WORK TO BE COMPLETED: From the line that has "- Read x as" down to the last line of the data below, set down every line exactly, but none of the pictures.

EXERCISE DATA:

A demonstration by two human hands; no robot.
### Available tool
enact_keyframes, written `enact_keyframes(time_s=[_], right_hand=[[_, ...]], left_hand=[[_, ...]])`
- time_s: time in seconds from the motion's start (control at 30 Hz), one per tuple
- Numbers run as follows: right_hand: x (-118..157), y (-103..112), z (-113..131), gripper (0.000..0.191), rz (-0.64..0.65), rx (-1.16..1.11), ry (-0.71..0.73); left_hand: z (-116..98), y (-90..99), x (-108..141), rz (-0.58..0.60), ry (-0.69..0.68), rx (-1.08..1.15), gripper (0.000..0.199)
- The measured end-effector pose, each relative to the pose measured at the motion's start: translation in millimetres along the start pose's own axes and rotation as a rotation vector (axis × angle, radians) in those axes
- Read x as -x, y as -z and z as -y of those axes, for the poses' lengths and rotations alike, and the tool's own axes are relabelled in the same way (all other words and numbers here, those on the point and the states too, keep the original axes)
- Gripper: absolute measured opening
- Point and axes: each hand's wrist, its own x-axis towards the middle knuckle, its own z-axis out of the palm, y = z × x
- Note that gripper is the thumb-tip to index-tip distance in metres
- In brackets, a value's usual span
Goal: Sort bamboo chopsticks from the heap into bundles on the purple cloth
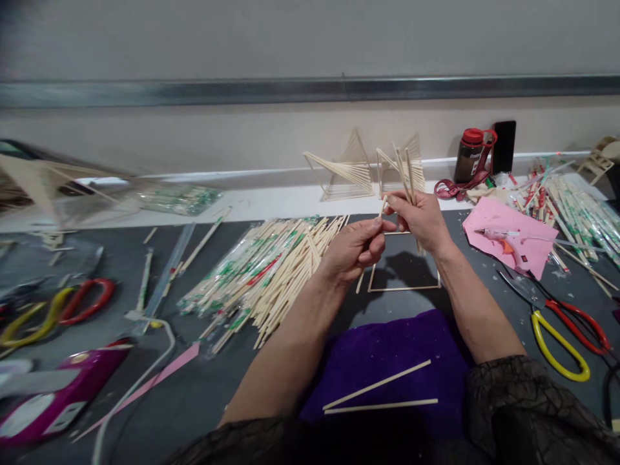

WRITTEN SOLUTION:
- Read x as -x, y as -z and z as -y of those axes, for the poses' lengths and rotations alike, and the tool's own axes are relabelled in the same way (all other words and numbers here, those on the point and the states too, keep the original axes)
- Gripper: absolute measured opening
- Point and axes: each hand's wrist, its own x-axis towards the middle knuckle, its own z-axis out of the palm, y = z × x
- Note that gripper is the thumb-tip to index-tip distance in metres
- In brackets, a value's usual span
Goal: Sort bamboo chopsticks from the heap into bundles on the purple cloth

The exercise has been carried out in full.